Una de las suites del hotel Carlton de la Explanada de Alicante, la 508, la ocupó en una ocasión, concretamente el 18 de febrero de 1965, el rey Don Juan Carlos I, cuando todavía era príncipe de Asturias. De esta visita, desde mis recién cumplidos quince años, tengo una vivencia que recuerdo con simpatía, sobre la calidad humana de tan egregio cliente. A primeras horas de la mañana, el conserje me mandó a comprar varios diarios para que los subiese a la habitación 508, advirtiéndome que me pusiera los guantes blancos y cogiera una bandeja de plata. Al llegar a ella, pedí permiso para entrar y escuché una voz invitándome a hacerlo.

-¡Pasa muchacho!

¡Cielos! Me encuentro en la habitación del que se decía que iba a ser el futuro Rey de España. Se me puso un lógico cosquilleo en el estómago. El Príncipe se encontraba despachando, o eso creí, en la mesa del salón con un militar, di por hecho que de alta graduación. Posteriormente, supe que se trataba del entonces teniente coronel Alfonso Armada, que tanto protagonismo tuvo en el fallido golpe de Estado del año 1981.

-Déjame aquí los periódicos. Ahora luego les echaré un vistazo-. Echándose una mano al bolsillo, con un mohín de contrariedad, me dijo que más tarde me vería.

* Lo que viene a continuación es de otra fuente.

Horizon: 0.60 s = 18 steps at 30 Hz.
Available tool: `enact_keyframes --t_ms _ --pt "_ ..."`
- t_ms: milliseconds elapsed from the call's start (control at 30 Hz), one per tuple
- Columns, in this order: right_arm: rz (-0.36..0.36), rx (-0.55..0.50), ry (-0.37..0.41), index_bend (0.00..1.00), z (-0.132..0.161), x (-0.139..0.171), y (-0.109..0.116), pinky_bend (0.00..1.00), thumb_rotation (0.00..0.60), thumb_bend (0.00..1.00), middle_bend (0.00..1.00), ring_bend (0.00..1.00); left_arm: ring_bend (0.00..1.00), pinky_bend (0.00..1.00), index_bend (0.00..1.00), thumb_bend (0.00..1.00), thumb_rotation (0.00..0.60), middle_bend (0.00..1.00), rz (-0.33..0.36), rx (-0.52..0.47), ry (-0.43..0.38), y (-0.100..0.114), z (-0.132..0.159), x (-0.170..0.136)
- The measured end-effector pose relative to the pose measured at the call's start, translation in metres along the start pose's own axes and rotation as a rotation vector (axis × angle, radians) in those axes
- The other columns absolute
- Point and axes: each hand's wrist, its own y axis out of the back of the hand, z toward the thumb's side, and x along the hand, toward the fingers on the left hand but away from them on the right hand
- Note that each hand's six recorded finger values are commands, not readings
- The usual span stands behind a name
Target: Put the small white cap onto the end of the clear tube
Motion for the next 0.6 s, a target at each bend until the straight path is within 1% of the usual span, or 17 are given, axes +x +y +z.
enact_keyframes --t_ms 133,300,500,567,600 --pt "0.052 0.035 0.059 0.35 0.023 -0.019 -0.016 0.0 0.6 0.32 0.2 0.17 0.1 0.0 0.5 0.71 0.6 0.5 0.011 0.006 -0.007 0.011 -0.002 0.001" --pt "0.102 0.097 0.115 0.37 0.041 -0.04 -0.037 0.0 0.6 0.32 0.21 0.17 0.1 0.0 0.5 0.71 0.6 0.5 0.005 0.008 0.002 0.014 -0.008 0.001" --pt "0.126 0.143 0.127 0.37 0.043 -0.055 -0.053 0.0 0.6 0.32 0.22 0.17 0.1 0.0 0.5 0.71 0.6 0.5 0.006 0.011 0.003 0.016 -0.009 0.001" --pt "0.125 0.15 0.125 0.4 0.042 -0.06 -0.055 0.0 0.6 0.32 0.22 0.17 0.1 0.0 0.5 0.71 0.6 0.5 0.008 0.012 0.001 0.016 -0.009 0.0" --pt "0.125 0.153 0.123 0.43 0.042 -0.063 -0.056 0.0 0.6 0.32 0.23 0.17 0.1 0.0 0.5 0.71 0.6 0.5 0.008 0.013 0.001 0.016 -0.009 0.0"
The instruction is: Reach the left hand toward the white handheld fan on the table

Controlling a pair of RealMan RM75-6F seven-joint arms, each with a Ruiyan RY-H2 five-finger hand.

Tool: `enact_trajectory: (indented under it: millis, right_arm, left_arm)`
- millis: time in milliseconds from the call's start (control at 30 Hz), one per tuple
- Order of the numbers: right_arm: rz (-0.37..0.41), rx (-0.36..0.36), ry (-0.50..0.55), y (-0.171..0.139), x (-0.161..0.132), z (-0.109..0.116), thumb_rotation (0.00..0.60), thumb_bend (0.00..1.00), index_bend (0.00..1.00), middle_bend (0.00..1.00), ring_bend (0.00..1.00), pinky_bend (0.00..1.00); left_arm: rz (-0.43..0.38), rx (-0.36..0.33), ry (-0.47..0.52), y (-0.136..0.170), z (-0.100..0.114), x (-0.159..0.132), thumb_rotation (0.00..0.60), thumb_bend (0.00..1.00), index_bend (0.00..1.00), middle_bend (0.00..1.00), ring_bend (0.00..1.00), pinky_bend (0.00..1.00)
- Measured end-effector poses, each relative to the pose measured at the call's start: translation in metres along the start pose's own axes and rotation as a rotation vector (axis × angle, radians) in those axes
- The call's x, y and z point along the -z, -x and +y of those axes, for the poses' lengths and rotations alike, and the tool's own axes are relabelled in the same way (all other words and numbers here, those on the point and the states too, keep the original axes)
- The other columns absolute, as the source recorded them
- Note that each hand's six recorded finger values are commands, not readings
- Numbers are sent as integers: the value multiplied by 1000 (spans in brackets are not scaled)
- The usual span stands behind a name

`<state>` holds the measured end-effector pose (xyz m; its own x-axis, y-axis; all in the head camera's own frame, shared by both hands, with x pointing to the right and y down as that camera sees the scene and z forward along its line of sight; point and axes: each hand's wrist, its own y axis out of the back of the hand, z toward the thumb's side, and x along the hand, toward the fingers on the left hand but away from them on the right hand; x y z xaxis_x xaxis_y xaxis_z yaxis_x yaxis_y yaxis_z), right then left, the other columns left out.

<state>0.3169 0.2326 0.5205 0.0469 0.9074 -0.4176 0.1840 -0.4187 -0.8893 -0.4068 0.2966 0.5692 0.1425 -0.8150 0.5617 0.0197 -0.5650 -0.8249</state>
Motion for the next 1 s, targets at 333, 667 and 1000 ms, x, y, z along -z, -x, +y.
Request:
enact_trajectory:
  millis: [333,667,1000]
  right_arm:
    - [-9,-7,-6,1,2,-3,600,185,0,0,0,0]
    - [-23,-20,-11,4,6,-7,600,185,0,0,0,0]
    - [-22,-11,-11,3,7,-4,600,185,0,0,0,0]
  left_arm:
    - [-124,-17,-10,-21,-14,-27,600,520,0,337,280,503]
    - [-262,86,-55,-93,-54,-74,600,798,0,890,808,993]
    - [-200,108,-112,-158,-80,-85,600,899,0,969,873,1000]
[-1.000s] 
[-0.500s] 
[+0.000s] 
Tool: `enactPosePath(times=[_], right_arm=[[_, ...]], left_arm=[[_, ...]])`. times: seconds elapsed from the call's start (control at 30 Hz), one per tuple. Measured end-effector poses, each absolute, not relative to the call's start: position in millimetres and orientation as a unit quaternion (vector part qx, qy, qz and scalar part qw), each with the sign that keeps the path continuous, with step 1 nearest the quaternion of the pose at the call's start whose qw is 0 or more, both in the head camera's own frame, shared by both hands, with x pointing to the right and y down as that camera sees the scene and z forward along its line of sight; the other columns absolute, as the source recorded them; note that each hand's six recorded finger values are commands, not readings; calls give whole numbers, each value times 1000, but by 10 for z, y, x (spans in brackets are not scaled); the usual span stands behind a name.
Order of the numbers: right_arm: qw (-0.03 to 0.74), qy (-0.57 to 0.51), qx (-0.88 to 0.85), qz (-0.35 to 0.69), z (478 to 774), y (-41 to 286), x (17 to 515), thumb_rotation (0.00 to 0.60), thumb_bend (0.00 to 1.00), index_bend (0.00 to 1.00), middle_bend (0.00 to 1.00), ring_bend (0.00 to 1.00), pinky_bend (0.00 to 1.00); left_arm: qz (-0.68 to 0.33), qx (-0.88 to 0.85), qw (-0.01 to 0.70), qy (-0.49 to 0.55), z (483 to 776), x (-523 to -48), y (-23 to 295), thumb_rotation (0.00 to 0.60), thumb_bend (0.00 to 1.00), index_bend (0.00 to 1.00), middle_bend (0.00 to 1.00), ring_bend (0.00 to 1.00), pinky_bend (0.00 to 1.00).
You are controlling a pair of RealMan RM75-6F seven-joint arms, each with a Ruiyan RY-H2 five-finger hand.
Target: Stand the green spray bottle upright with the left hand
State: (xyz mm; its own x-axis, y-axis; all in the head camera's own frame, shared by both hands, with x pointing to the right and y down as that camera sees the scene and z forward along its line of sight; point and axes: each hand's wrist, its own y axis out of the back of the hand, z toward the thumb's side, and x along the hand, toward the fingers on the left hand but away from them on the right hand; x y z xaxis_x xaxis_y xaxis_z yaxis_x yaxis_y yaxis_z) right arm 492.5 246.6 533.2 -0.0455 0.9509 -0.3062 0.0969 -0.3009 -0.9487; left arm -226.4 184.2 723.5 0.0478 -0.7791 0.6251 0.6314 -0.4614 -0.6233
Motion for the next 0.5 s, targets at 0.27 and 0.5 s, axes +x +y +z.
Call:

Normalmente, en un hotel esta situación significa que no hay propina, pero, bueno, me quedaría para siempre el recuerdo de haber estado en la misma estancia que Don Juan Carlos y que, incluso, había rozado sus manos al entregarle los periódicos. Pero la anécdota no acaba aquí. A la hora prevista para la salida del Príncipe del hotel, el hall estaba abarrotado por las fuerzas vivas de Alicante: gobernador civil, gobernador militar, alcalde y concejales, presidente de la Diputación, comandante militar de Marina, empresarios, etc. Todos ellos estaban formados en una perfecta y respetuosa alineación delante de la recepción. Los botones nos hallábamos prácticamente invisibles, bien erguidos, junto a alguna columna o en algún rincón del hall.

En un momento dado, alguien exclamó:

-¡Ya baja!-. El ascensor había parado en la planta quinta.

Y así era. Cuando se abrió la puerta del ascensor y salió el joven Príncipe de Asturias y, tras dar un par de pasos por el hall, se paró y se puso a mirar por todos lados hasta que su mirada se cruzó con la mía y me reconoció. De forma decidida, dando cinco o seis zancadas, se plantó delante de mí, ante la atónita mirada de la selecta concurrencia que allí se congregaba.

-A ti te debo una propina-, me dijo.

-No creas que me he olvidado-, y dándome una cariñosa palmada en el cogote me entregó una generosa gratificación.

Hecho esto, se dirigió a saludar y estrechar las manos de cuantos allí le esperaban. Momentos después, varios de estos señores se dirigieron hacia mí para preguntarme qué es lo que significaba este amigable gesto del Príncipe. La respuesta les dejaba perplejos, ¡darme la propina que me había prometido!

(*) Tomás Mazón Martínez es profesor de Sociología del Turismo en la Universidad de Alicante y autor del libro «Dede el vestíbulo de un hotel. Esplendor y decadencia», en el que recoge parte de su carrera en el sector turístico y en el que aparece esta anécdota que protagonizó en 1965 cuando trabajaba como botones del hotel Carlton de Alicante.